**What to produce:** Read the records below and report each line in which "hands" occurs.

[Items listed in a dataset]
================

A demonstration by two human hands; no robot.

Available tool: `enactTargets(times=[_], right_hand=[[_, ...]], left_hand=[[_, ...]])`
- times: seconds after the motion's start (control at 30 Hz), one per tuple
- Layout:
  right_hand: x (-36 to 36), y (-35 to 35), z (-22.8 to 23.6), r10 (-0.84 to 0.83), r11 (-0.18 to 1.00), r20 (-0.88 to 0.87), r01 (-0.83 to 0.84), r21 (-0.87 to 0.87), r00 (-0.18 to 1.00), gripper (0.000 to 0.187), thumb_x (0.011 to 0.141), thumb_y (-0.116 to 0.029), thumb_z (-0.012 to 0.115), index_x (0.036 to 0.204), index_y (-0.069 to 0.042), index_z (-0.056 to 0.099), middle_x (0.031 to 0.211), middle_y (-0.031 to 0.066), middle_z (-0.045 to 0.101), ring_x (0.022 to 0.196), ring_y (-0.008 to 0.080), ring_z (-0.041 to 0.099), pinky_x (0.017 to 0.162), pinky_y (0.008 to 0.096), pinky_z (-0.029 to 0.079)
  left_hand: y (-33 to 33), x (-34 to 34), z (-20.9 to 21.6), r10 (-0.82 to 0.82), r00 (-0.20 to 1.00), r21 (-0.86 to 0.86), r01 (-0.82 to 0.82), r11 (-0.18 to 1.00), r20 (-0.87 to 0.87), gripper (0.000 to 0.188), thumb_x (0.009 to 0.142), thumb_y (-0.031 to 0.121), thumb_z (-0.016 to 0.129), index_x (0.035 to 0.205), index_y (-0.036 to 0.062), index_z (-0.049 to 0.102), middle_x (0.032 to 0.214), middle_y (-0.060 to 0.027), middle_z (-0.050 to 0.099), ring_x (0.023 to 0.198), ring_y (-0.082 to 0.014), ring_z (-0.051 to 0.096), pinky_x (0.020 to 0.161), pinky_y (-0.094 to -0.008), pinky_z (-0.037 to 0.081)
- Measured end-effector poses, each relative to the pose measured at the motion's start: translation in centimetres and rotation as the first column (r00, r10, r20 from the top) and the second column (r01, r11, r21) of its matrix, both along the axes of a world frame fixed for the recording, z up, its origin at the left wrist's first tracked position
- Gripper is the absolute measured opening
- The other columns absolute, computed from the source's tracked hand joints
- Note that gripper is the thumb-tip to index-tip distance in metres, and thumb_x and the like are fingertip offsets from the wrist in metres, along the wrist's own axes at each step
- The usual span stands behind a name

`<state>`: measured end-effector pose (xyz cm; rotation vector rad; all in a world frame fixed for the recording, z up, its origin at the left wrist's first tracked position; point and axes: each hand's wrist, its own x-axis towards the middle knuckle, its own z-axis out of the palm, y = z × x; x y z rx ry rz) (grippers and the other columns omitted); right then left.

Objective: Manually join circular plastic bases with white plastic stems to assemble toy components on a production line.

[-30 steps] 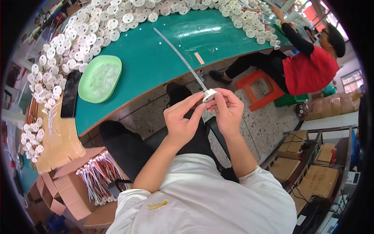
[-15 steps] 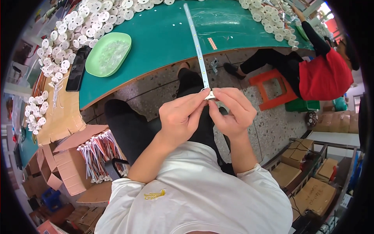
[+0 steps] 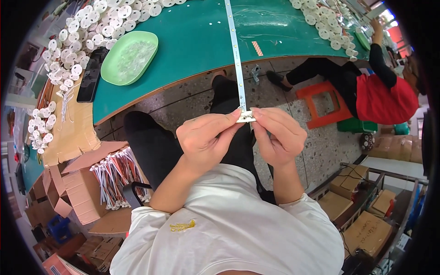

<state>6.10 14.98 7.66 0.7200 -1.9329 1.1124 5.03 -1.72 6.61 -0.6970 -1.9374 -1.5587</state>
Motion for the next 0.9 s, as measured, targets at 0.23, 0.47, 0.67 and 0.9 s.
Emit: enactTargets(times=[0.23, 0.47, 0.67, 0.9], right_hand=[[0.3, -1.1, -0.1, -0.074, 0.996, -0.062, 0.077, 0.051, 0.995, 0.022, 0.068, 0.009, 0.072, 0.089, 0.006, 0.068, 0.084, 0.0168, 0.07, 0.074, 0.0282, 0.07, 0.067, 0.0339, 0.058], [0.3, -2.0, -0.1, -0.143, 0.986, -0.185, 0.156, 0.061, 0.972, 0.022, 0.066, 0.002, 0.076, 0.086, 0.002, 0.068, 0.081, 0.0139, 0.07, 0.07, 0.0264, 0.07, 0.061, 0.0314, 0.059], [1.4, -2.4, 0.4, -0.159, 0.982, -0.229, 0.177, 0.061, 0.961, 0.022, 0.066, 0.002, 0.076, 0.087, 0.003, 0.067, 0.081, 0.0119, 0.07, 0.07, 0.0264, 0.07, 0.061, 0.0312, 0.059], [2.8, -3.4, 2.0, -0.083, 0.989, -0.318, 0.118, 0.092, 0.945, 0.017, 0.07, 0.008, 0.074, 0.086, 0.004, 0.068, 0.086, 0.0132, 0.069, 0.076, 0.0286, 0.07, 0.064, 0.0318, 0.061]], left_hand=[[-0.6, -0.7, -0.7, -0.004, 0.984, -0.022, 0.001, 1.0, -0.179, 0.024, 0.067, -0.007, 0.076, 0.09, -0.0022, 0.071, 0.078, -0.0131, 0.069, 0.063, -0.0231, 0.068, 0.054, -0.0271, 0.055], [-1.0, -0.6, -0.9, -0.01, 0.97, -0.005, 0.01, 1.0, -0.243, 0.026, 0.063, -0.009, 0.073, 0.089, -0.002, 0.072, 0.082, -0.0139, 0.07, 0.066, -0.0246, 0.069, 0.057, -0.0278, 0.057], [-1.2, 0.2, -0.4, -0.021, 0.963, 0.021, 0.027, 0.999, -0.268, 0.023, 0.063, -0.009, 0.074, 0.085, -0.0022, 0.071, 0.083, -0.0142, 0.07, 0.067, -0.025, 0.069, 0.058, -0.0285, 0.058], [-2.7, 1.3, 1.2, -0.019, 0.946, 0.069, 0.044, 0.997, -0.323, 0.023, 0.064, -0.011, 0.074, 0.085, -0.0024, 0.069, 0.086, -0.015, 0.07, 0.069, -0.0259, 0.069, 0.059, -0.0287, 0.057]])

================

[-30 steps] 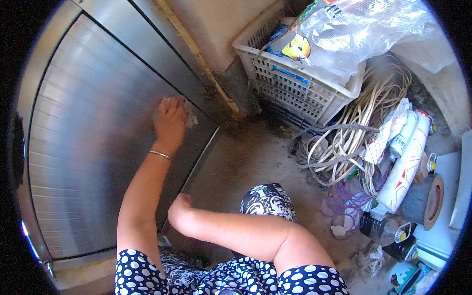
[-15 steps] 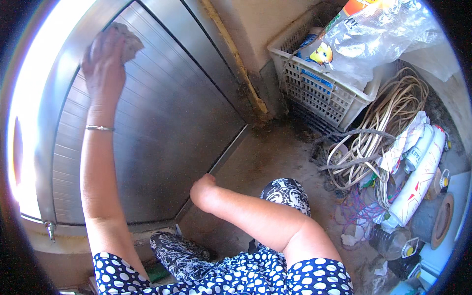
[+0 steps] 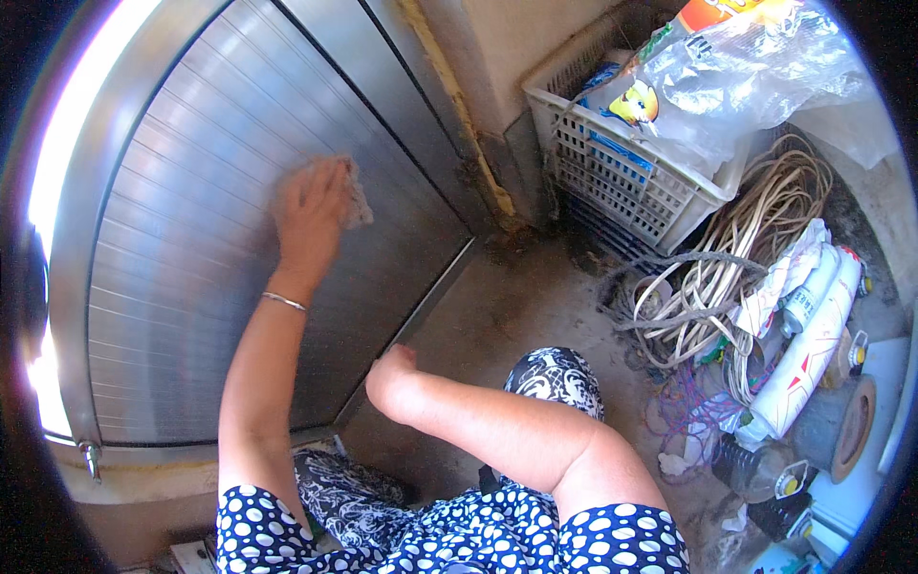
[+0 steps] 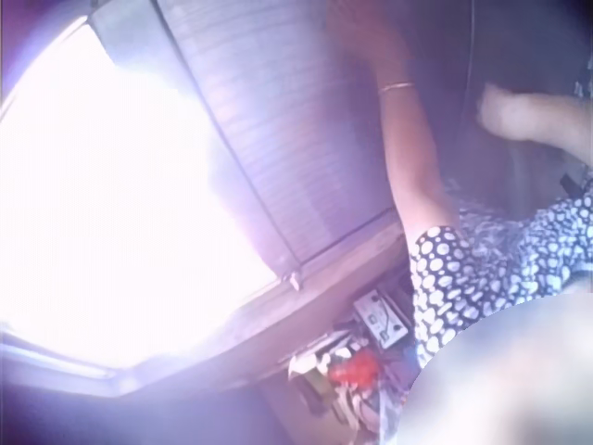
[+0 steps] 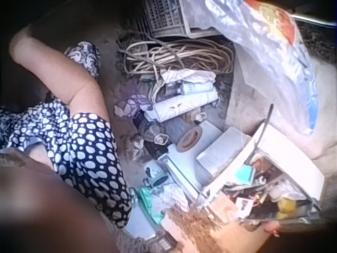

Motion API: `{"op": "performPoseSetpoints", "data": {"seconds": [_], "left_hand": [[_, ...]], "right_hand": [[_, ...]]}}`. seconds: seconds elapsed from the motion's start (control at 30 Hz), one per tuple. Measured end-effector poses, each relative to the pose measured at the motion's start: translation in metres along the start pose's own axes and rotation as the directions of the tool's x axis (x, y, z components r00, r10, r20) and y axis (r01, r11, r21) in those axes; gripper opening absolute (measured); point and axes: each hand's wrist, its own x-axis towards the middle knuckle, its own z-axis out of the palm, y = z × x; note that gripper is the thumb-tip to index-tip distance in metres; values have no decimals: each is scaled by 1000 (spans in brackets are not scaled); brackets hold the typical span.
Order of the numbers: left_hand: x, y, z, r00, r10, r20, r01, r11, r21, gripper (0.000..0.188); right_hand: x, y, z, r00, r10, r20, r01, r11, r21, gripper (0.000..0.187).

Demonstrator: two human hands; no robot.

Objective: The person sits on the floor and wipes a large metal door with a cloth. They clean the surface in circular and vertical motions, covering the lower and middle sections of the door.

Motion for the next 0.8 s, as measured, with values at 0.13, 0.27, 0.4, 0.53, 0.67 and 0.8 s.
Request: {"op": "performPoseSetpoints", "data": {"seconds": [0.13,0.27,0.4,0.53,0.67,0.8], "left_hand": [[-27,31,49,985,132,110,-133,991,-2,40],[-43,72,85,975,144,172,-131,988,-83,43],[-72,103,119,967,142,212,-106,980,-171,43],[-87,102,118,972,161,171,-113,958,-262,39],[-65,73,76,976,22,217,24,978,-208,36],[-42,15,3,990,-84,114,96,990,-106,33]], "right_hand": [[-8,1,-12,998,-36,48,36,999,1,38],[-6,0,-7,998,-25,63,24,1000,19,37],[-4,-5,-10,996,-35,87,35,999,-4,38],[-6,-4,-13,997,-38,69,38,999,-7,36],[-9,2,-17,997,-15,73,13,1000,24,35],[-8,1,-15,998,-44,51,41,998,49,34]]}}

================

**Response area:**
A demonstration by two human hands; no robot.
Demonstrator: two human hands; no robot.

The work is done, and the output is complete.